A It’s not that. At that time there was a vehicle that arrived and the head lights focused while we were having some altercation with him and when I looked towards the vehicle he approached me and the fact that I was surprised, I squeezed the trigger of the armalite rifle which was then pointing towards the ground and up towards the sky because the tendency of the armalite whenever squeezed is going upwards and not downwards.

Q The information also said that you killed the Barangay Captain while he was in the performance or on the occasion of the performance of his duties as Barangay Captain because he was trying to pacify you at that time of the commission of the offense?

A Yes, sir.

Q You said that you did not intend to kill the victim Rodolfo Labongcay because you just accidentally squeezed the trigger of your armalite and you said before you chose that particular method of attack in order to ensure the execution. Will you explain to the court your apparently inconsistent statement?

A Yes, sir.

Q What is that yes sir?

A That I shot him while he was kneeling down his arms stretched.

COURT

Q And you admit that at the time you killed him the deceased barangay captain had his arms stretched and he was kneeling and pleading not to be killed. This is very important, do you admit it or not?

A Yes, sir.

COURT

Enter a plea of guilty for the accused. The prosecution has already presented evidence in these cases, two witnesses. The Supreme Court has admonished Trial Courts, in the presentation of evidence even .. especially when the accused here is a high school graduate and a member of the Armed Forces of the Philippines for quite sometime and reached Private First Class in rank. The Court however will allow counsel for the defense to cross examine the witness, if it so desires. The witness for the government is available for cross examination by counsel for the defense. The record will show that the doctor .. witness, who was the doctor, Dr. Cordero, was duly cross-examined by counsel for the accused.(tsn., pp. 54-57, September 12, 1984; pp. 7-12, Brief for the Appellee, p. 117, Rollo)

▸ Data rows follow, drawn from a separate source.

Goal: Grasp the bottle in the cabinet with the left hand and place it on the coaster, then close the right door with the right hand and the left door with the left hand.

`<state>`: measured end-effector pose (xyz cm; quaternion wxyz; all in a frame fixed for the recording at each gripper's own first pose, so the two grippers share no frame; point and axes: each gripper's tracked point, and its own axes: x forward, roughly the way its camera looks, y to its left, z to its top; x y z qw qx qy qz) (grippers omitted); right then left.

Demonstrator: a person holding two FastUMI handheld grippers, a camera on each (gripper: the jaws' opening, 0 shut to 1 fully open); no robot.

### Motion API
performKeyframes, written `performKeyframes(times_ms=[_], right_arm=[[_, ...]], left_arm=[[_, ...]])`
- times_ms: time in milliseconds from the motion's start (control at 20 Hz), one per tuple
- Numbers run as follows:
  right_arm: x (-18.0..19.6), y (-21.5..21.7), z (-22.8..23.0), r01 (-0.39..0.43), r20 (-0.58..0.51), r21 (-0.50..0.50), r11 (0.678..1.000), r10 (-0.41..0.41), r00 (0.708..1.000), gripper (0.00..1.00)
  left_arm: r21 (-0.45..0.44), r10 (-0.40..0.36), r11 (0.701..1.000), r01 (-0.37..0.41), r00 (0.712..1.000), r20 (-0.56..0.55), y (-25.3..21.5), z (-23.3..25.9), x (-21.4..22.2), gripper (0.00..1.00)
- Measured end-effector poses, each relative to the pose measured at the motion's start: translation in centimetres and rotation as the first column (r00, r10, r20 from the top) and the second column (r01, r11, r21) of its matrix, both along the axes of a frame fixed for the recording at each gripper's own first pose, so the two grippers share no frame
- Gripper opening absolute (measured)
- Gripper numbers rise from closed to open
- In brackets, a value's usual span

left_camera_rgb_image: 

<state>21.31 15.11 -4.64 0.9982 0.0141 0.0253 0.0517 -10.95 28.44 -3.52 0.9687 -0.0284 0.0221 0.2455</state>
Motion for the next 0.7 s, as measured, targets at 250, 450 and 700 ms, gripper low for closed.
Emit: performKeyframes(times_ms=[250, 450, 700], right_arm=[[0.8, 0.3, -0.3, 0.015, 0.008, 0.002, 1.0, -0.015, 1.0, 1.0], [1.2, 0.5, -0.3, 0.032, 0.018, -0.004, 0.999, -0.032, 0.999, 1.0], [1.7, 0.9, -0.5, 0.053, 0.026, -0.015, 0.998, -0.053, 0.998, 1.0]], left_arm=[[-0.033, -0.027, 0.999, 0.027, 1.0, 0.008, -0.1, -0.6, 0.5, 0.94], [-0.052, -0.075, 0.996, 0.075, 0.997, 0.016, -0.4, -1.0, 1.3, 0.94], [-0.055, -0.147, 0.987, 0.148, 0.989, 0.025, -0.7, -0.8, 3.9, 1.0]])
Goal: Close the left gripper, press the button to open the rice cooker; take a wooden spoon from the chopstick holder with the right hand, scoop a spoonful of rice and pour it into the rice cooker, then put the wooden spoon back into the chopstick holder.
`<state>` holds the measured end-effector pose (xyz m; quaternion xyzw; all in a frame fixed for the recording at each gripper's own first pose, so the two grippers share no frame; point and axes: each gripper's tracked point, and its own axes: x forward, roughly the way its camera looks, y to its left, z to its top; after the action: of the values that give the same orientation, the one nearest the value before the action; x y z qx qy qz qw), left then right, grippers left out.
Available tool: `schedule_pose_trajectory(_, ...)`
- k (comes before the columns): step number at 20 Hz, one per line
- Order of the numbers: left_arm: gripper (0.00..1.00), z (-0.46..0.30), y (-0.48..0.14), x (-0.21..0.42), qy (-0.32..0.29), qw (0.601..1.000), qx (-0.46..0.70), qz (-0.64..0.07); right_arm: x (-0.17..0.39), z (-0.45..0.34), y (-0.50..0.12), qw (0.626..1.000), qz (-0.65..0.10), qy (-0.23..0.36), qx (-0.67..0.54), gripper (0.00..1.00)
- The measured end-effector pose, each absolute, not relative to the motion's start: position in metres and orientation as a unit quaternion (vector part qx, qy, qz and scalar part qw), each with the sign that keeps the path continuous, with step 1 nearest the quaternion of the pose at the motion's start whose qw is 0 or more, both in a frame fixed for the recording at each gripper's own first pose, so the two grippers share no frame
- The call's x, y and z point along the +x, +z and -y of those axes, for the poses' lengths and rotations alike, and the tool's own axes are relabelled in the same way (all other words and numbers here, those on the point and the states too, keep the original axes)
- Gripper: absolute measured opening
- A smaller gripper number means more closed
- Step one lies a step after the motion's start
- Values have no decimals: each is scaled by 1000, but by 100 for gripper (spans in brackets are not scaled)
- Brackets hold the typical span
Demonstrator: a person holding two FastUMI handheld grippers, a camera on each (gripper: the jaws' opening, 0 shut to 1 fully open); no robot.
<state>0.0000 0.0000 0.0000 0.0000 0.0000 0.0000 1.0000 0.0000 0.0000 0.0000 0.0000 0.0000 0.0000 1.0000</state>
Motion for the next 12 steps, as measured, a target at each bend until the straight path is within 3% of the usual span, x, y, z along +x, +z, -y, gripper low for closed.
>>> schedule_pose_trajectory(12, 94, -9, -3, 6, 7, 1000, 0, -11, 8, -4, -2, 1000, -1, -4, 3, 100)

On similar facts this Court has ruled that:jgc:chanrobles.com.ph

". . . exercised that patience and circumspection which is enjoined of trial judges in explaining to the accused the nature and meaning of the accusation and the full-import of their plea of guilty. This injunction on trial judges in hearing a capital offense where the accused entered a plea of guilty, reiterated in the case of People v. Baluyot (75 SCRA 148, 154) relied upon by appellant, appellant complied with in the instant case. The record speaks for itself, and nothing more need hardly be said on this score." (People v. Pascual, Jr., 109 SCRA 194, 204).

Of no little significance is the circumstance that appellant’s decision to change his plea from not guilty to guilty was reached after the prosecution had presented two (2) witnesses, which includes an eyewitness to the killing.

Admittedly, appellant is a high school graduate who took up a two-year vocational course in radio communications. He was a member of the Armed Forces of the Philippines for quite some time and reached Private First Class in rank. He answered questions propounded to him by the lower court in English.

This Court is satisfied, therefore, that no error is imputable to the lower court in its determination that the change by the appellant of his plea from not guilty to guilty had been done knowingly, intelligently and voluntarily, with full awareness and understanding of the nature and consequences thereof.

ACCORDINGLY, the decision appealed from is hereby AFFIRMED with the modification that the penalty imposed is reclusion perpetua 1 instead of death, in view of the provisions of the 1987 Constitution, and the indemnity is increased to P30,000.00. No costs.

SO ORDERED.

Padilla, J., concur.

Melencio-Herrera, Sarmiento and Regalado, JJ., concur with the same reservations of the ponente.

Endnotes:



1. Conformably with the majority opinion in the case of People of the Philippines v. Muñoz, Et Al., G.R. Nos. L-38968-70 promulgated February 9, 1989, where the present ponente dissented insofar as the penalty imposed is concerned.